Required work ▸ The exercise asks for every line of the data to be reproduced exactly.

Stored data ▸
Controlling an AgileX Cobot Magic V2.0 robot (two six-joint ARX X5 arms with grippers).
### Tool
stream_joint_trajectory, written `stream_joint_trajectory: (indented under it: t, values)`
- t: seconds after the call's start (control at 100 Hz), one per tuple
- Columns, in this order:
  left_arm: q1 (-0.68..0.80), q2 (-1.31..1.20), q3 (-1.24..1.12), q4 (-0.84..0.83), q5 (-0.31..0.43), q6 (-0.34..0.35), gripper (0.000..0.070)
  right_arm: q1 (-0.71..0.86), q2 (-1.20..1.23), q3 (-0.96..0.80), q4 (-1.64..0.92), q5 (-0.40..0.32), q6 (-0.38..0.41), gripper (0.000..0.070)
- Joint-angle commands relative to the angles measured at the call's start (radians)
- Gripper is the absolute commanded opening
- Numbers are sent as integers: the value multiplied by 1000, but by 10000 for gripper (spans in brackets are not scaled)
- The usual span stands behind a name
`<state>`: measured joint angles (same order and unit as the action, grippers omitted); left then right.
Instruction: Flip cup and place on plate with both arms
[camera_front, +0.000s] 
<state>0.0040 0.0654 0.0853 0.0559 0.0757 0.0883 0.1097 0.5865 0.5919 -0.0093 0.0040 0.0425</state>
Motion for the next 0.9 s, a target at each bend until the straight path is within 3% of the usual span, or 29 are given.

Your response ▸
Controlling an AgileX Cobot Magic V2.0 robot (two six-joint ARX X5 arms with grippers).
### Tool
stream_joint_trajectory, written `stream_joint_trajectory: (indented under it: t, values)`
- t: seconds after the call's start (control at 100 Hz), one per tuple
- Columns, in this order:
  left_arm: q1 (-0.68..0.80), q2 (-1.31..1.20), q3 (-1.24..1.12), q4 (-0.84..0.83), q5 (-0.31..0.43), q6 (-0.34..0.35), gripper (0.000..0.070)
  right_arm: q1 (-0.71..0.86), q2 (-1.20..1.23), q3 (-0.96..0.80), q4 (-1.64..0.92), q5 (-0.40..0.32), q6 (-0.38..0.41), gripper (0.000..0.070)
- Joint-angle commands relative to the angles measured at the call's start (radians)
- Gripper is the absolute commanded opening
- Numbers are sent as integers: the value multiplied by 1000, but by 10000 for gripper (spans in brackets are not scaled)
- The usual span stands behind a name
`<state>`: measured joint angles (same order and unit as the action, grippers omitted); left then right.
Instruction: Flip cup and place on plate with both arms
[camera_front, +0.000s] 
<state>0.0040 0.0654 0.0853 0.0559 0.0757 0.0883 0.1097 0.5865 0.5919 -0.0093 0.0040 0.0425</state>
Motion for the next 0.9 s, a target at each bend until the straight path is within 3% of the usual span, or 29 are given.

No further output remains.